The weekend before I catch up with golf podcasters Bradford Wilson and Drew Westphal, golfer Rory McIlroy loses the U.S. Open.
It is an indelible defeat, so perfectly terrible. With a two-shot lead heading into the last four holes, McIlroy missed short putts on 16 and 18; his foil, Bryson DeChambeau, made a 1-in-100 up-and-down from a bunker to win by a single stroke. In the aftermath, memes began to circulate online of Rory in the scoring room, eyes dim and face slack, a caricature of dejection.
“He’s been chasing another major since 2014,” Wilson says. “This is his life’s work. It’s everything to him. And to see him come up short like that…it’s like disappointing a parent or something.”
We’re hanging out in an Airbnb in Chicago, where Wilson and Westphal have come to interview young amateurs at the Western Junior Championship—and, naturally, play some golf themselves. In the grand tradition Guys on Golf Trips, they’re drinking cheap beer from whatever vessel happens to be available at the rental. In this case, teacups.
“For your putter to betray you on two of the last three holes…” Westphal adds, shaking his head. “Professional golfers do recover, they do bounce back. But this would take an enormous mental toll on anyone—even a guy that mentally tough.”
It’s a practiced mode for Wilson and Westphal, this casual back-and-forth about golf that’s not really about golf. Together, they make up two-thirds of the popular podcast, Group Golf Therapy (their third, Connor Laubenstein, is traveling in Spain). Over three years and 100 episodes, the trio has interviewed everyone from Macklemore to two-time major champion Lydia Ko—using golf as a vehicle to discuss mental health.
“We call ourselves ‘golf’s safe space’ for a reason,” Westphal says. “We truly want to be able to tell people’s stories through our platform.”
Before they started Group Golf Therapy, the three—all of whom played in college—were on an indefinite hiatus from the game. Then the pandemic hit. Like so many, they found respite in the relative calm of the golf course.
“Getting swept up in the conversations about social change and everything that was happening during 2020 was all-consuming,” Wilson says. “But finding golf, and finding a voice in golf, gave me purpose.”
In 2021, Wilson released a video essay, “Dear Golf”—an impassioned push for inclusivity in a game known for the opposite.

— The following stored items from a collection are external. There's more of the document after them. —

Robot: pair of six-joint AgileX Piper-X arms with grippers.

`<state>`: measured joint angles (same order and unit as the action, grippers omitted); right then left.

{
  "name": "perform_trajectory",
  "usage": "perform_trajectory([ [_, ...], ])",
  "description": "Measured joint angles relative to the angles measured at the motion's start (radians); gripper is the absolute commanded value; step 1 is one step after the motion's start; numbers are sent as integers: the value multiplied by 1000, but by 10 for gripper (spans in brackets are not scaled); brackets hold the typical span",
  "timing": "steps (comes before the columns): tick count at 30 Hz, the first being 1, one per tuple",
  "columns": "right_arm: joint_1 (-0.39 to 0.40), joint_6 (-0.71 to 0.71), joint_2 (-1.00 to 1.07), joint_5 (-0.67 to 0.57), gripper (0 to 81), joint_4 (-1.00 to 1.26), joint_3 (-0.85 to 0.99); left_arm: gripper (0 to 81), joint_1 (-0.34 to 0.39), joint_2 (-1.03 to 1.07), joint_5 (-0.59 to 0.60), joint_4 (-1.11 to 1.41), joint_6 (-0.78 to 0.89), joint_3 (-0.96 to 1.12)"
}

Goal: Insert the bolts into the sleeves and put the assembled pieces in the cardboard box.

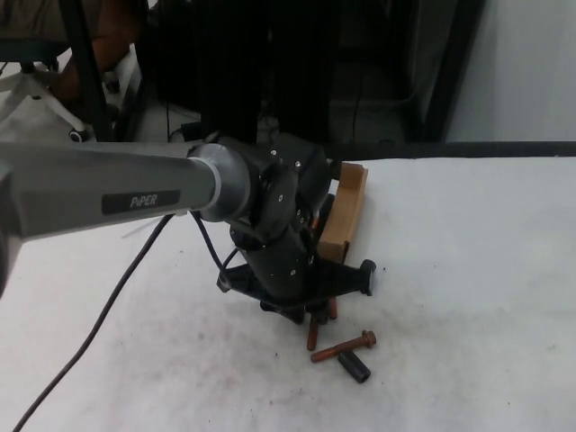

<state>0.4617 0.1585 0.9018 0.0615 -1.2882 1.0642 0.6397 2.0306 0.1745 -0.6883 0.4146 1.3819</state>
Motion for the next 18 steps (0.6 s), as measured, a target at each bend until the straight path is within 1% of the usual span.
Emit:
perform_trajectory([
  [16, 0, -4, 0, 5, 2, 0, 0, 300, 0, 18, -5, 28, -1, 13],
  [18, 0, -17, 0, 7, 2, 0, 0, 284, 0, 18, -10, 26, -1, 13],
])
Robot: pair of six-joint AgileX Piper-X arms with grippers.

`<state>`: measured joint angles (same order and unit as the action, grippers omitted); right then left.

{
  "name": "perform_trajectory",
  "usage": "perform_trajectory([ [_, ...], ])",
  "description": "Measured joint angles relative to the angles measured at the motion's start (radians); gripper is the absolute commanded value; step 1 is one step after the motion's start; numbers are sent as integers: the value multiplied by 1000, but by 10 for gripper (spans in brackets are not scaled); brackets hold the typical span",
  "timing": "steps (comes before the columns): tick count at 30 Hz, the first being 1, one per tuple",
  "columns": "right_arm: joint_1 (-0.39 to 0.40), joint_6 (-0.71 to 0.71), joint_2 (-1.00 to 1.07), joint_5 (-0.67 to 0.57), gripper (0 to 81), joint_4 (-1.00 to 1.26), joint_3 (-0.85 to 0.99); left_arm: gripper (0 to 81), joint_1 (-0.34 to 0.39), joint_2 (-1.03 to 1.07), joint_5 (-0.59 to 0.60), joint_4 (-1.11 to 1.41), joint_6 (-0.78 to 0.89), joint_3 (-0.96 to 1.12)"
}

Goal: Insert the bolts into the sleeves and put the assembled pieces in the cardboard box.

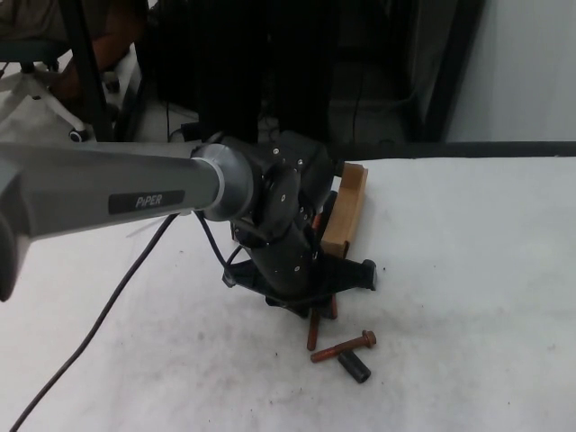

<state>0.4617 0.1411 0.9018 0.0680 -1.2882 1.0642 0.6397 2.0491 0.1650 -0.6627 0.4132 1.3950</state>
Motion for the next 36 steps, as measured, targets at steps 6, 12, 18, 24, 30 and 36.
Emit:
perform_trajectory([
  [6, 0, -5, 0, 0, 2, 0, 0, 90, 0, 2, -21, -19, -1, 4],
  [12, 0, -11, 0, 0, 2, 0, 0, 3, 0, 2, -20, -21, -47, 4],
  [18, 0, -11, 0, 0, 2, 0, 0, 8, 0, 2, -18, -21, -53, 4],
  [24, 0, -28, 0, 2, 2, 0, 0, 8, 0, -3, -21, -42, -62, 10],
  [30, 0, -50, 0, 16, 2, 0, 0, 8, 0, -79, -66, -74, -123, 1],
  [36, 0, -73, 0, 16, 2, 0, 0, 8, -13, -328, -61, 3, -140, -28],
])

Westphal saw the video and reached out.
“I knew nothing about him,” he recalls. “I sent him a couple of friendly DMs, like, ‘Yo dude, that was beautiful. Thank you.’ And then a few weeks later, I was like, ‘Have you ever thought about doing a podcast?’”
Westphal admits they had no idea what they were doing at first. But the three quickly found their groove. If Laubenstein is the head, Wilson is the heart—and Westphal the glue that holds everything together.

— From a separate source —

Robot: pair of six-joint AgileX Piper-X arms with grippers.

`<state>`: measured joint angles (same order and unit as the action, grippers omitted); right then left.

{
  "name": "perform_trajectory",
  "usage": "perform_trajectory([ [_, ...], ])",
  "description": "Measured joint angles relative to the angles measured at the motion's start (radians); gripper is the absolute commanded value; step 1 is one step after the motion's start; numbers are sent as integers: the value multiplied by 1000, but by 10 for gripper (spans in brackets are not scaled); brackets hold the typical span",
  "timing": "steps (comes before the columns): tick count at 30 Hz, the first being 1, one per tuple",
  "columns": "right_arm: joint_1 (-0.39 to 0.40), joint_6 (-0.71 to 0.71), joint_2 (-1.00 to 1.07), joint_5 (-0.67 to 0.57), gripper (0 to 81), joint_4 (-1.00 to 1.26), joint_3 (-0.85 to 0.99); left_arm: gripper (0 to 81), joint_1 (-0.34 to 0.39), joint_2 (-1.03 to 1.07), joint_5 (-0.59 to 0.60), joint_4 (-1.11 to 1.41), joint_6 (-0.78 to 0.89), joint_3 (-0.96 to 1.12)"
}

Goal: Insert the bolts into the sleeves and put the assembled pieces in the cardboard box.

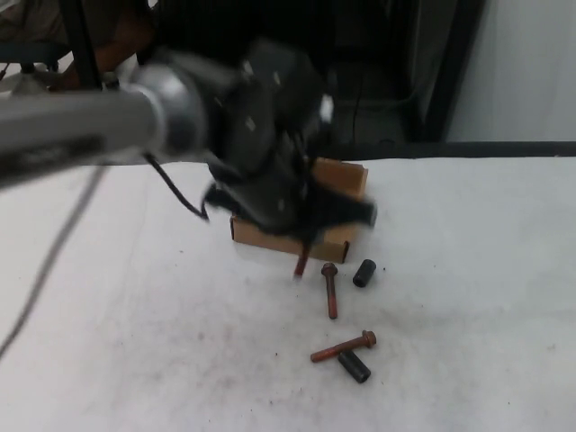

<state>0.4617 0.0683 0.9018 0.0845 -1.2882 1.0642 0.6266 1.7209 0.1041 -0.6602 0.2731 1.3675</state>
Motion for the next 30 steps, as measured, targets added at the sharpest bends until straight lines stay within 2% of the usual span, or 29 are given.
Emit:
perform_trajectory([
  [13, 0, -40, 2, -305, 2, 224, -81, 8, 0, -439, 33, 111, 22, -281],
  [18, 11, -29, 14, -410, 2, 364, -147, 8, 0, -673, 139, 227, 74, -450],
  [23, 53, -6, 48, -458, 2, 476, -186, 8, -14, -730, 263, 376, 80, -566],
  [24, 66, 4, 58, -465, 2, 508, -194, 8, -23, -739, 263, 384, 81, -570],
  [30, 173, 121, 167, -486, 2, 749, -209, 8, -115, -748, 503, 545, 117, -649],
])
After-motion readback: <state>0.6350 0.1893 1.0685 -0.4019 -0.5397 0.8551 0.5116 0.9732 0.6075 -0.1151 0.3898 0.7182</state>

“Not only have we gotten better as podcasters,” Wilson says, of the difference between the first episode and the 100th. “We’ve gotten better as friends.”
It’s easy to see the pod as part of a larger cultural shift in the wake of the pandemic—a greater openness towards mental health, particularly in arenas where the concept has been something of a taboo. Like professional sports. Or groups of dudes just hangin’ out, shooting the shit.
“A lot of men reach out and and are like, ‘Yo, thanks to Group Golf Therapy, me and my boys talk about our feelings on the golf course,’” Wilson says. “I think it takes one or two people to set the standard for what’s acceptable across the board.”
“Another thing that blows my mind,” Westphal says, “is when people will message us and just spill their guts to absolute strangers. It keeps me wanting to do this, because you don’t know how many other people, who don’t send a message, are feeling those same feelings.”
Golf, Westphal suggests, is an ideal venue for real conversation. An uninterrupted stretch of time to find out, say, what’s really going on with that old friend of yours. In this context, a golf trip, like the one they’re on now, is kind of sacred: a tradition; a rite. Or, at the very least, a thinly disguised excuse to reconnect on familiar territory, in spite of all that’s changed.
“One of the things we really want to do,” Wilson says, “is go to each of our home courses and play them together. I want to see where Drew learned to play golf. I want to see where Connor learned to play golf. And I really want them to see where I learned to play golf, and share some stories. That was an early goal for us. And one that’s still out there.”